On the scarcity of feed, Saukani said currently the department is in the process of commissioning a fish feed mill in Mzuzu in efforts aimed at doing away with challenges farmers face in accessing the fish feed.
Meanwhile, the district fisheries office through the UNDP-funded Climate Resilience Initiative in Malawi (CRIM) project has distributed 33000 fingerings to fish farmers around Mongo and Luhomelo in an effort to boost fish farming.
One of the fish farmers who have been given the fingerings, Happy Phiri of Chigwiti village in the area of Inkosi Kampingo Sibande said the fingerings will go a long way in improving his family's nutrition needs and in income generation during harvest time.

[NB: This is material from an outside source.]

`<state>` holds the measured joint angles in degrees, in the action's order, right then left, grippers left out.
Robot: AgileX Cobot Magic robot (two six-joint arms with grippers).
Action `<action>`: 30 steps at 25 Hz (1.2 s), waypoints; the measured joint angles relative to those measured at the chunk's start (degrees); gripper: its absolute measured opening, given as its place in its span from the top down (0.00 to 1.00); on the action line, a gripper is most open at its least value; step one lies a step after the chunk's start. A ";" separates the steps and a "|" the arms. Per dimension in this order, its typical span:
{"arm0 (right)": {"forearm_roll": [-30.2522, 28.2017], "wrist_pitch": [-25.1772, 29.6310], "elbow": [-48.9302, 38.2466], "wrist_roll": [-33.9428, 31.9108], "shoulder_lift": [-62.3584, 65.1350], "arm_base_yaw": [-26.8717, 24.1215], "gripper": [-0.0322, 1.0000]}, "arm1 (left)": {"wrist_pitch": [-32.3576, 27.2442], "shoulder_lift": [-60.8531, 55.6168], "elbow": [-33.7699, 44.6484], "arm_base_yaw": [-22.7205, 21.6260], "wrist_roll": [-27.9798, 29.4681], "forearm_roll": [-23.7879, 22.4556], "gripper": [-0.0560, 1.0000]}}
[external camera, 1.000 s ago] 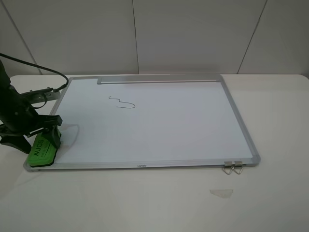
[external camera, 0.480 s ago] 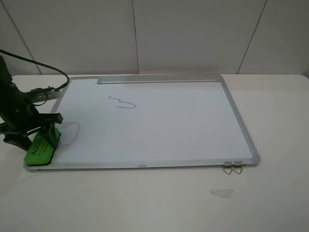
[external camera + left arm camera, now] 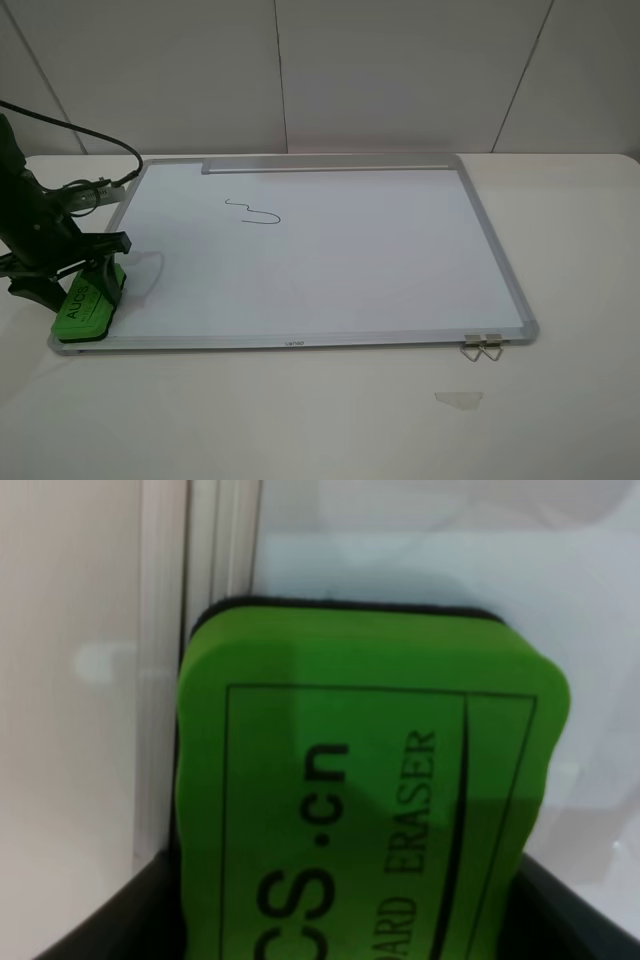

"Though am a new fish farmer I understand that those who use recycled fingerings do not have enough yields so am very grateful for the gesture from the fisheries office as they have also given us training on how we can ensure that we do well in our farming", said Phiri
According to statistics, there are over 600 fish farmers in Mzimba and 700 fish ponds with most of these around Manyamula extension planning area.